Written by Ng E-Jay
04 May 2009
Janadas Devan’s Straits Times article “Process, pluralism, protection” published on 04 May was generally a well-written one, but I disagree with the points he raised in the last section of the article labeled “OB markers matter“.
In this section of the article, Mr Devan argues that the AWARE saga shows why “illiberal laws” such as the Religious Harmony Act, Group Representation Constituencies, and HDB racial quotas, are needed. His reasoning is that these laws are needed to maintain racial and religious harmony. Citing examples such as the death threats directed at Ms Josie Lau, and the inflammatory remarks made by Mr Derek Hong from the Church of Our Saviour, who was seen as calling for a religious body to interfere with the affairs of a secular organization, Mr Devan says this proves “we still have some work left to do” as far as social harmony goes.
While I agree with Mr Devan’s point that the faithful of any religion should not try to impose their views on others, nor should they organise themselves in groups to pursue secular agendas, he appears to be torturing the issue.
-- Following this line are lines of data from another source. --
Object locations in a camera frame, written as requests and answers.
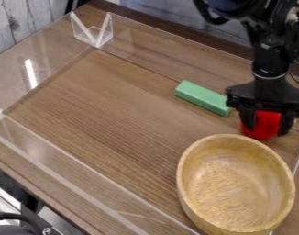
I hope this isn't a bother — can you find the black metal stand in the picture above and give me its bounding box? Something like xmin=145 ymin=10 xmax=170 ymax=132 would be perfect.
xmin=21 ymin=202 xmax=55 ymax=235

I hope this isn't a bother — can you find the wooden bowl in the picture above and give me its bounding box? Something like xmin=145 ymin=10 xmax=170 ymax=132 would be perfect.
xmin=177 ymin=134 xmax=296 ymax=235

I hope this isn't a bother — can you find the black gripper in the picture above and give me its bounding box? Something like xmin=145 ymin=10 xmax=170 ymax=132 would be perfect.
xmin=226 ymin=76 xmax=299 ymax=136

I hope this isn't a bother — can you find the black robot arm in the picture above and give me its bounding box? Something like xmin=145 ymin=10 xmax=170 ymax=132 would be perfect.
xmin=193 ymin=0 xmax=299 ymax=140

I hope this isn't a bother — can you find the red plush fruit green leaf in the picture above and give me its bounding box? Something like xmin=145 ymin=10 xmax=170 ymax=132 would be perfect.
xmin=241 ymin=110 xmax=282 ymax=140

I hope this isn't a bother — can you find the clear acrylic corner bracket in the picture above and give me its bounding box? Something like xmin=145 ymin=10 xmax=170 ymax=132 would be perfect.
xmin=70 ymin=12 xmax=114 ymax=49

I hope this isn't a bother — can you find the green foam block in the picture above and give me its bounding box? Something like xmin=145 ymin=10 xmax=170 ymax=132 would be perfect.
xmin=174 ymin=80 xmax=233 ymax=118

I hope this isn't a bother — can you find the clear acrylic tray wall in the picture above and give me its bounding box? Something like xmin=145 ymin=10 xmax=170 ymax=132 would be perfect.
xmin=0 ymin=115 xmax=199 ymax=235

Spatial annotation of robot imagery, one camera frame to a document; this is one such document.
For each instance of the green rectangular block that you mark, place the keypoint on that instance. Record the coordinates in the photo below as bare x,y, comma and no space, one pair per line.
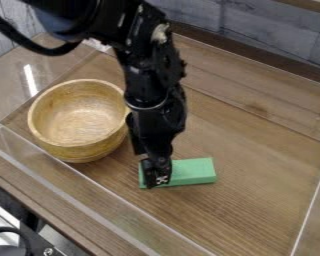
193,172

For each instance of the wooden bowl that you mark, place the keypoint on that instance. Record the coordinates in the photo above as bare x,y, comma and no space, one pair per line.
76,120

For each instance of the black metal table bracket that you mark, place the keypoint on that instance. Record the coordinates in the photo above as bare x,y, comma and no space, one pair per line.
40,245

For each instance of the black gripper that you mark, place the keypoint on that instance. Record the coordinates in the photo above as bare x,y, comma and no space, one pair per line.
154,127

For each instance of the clear acrylic tray wall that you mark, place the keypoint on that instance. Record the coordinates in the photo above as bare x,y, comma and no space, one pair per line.
254,121

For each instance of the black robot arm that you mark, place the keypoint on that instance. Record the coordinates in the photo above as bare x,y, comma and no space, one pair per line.
136,29

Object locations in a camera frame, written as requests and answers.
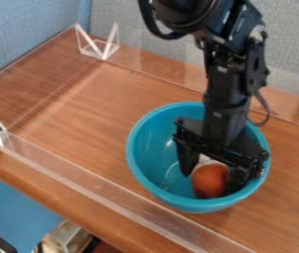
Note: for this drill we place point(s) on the brown toy mushroom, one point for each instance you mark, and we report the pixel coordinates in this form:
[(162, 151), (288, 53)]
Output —
[(209, 178)]

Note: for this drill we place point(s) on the blue plastic bowl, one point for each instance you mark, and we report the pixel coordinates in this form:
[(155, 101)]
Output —
[(153, 161)]

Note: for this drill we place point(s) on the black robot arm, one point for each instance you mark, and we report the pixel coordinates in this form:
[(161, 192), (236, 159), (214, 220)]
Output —
[(229, 32)]

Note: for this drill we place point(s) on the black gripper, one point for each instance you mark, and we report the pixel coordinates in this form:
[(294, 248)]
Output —
[(221, 136)]

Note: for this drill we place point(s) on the metal table leg frame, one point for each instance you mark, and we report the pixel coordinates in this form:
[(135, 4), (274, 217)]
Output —
[(66, 239)]

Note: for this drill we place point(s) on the clear acrylic barrier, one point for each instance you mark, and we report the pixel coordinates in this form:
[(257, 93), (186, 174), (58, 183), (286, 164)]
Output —
[(190, 76), (130, 221)]

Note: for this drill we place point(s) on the clear acrylic back barrier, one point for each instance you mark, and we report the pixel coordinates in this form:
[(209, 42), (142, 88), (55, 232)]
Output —
[(190, 76)]

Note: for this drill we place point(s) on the clear acrylic front barrier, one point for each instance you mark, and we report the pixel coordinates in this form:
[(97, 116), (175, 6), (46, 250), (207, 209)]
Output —
[(130, 221)]

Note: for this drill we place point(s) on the clear acrylic corner bracket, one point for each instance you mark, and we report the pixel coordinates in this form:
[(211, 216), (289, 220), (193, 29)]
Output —
[(94, 47)]

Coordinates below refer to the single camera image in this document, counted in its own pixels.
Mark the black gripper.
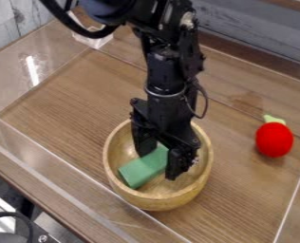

Firstly, bringing Group Representation Constituencies (GRCs) into the discussion is disingenuous. Contrary to PAP propaganda, GRCs are not instituted to promote racial harmony by providing for adequate representation of minority races in Parliament. They are instituted to make it more difficult for Opposition parties to win seats in Parliament. Mr Joshua Benjamin Jeyaretnam won his Anson seat in 1981 without the need for GRCs, in an era when support for the ruling PAP was far higher. If JBJ could do it, so can other good Malay and Indian candidates, contrary to what the PAP would have us believe.